Ditelpon berapa
kali oleh anak basket kampus. Hm mungkin disuruh seniornya. Aku diajak lagi
main di tim kampus. Padahal selama tiga tahun kuliah aku sudah 2x menolak
tawaran main di tim basket kampus. Alasannya karena aku sudah gantung sepatu.

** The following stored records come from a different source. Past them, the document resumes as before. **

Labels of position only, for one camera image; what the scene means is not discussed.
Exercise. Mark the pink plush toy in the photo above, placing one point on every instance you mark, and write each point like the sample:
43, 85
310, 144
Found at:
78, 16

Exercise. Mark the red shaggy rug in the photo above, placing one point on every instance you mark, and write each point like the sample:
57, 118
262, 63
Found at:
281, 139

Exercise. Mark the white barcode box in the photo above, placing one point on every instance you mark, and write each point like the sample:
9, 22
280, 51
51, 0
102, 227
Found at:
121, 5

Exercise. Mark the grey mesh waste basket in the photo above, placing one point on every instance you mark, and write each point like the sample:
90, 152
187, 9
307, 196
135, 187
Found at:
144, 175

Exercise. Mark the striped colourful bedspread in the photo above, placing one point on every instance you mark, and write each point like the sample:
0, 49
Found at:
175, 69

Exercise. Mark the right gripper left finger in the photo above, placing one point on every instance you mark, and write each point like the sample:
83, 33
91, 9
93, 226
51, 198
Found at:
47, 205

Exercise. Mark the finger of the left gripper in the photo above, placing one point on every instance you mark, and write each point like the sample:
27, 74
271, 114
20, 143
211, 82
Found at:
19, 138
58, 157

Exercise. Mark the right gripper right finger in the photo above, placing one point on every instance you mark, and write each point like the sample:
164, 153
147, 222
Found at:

Alasan lainnya karena aku tidak suka senioritas yang ada di tim ini. Lagi pula,
anak basket ceweknya terihat agak angkuh. Kali ini aku diminta lagi untuk
bermain membela tim basket kampus. Ingin sekali rasanya. Dan ini sudah
kubicarakan dengan Ibuk. Kalau tidak merugikan kamu, ikuti, kata Ibuk.
Hm untuk sesaat
aku berfikir bahwa kampus membutuhkan tenagaku. Tenaga seorang play maker.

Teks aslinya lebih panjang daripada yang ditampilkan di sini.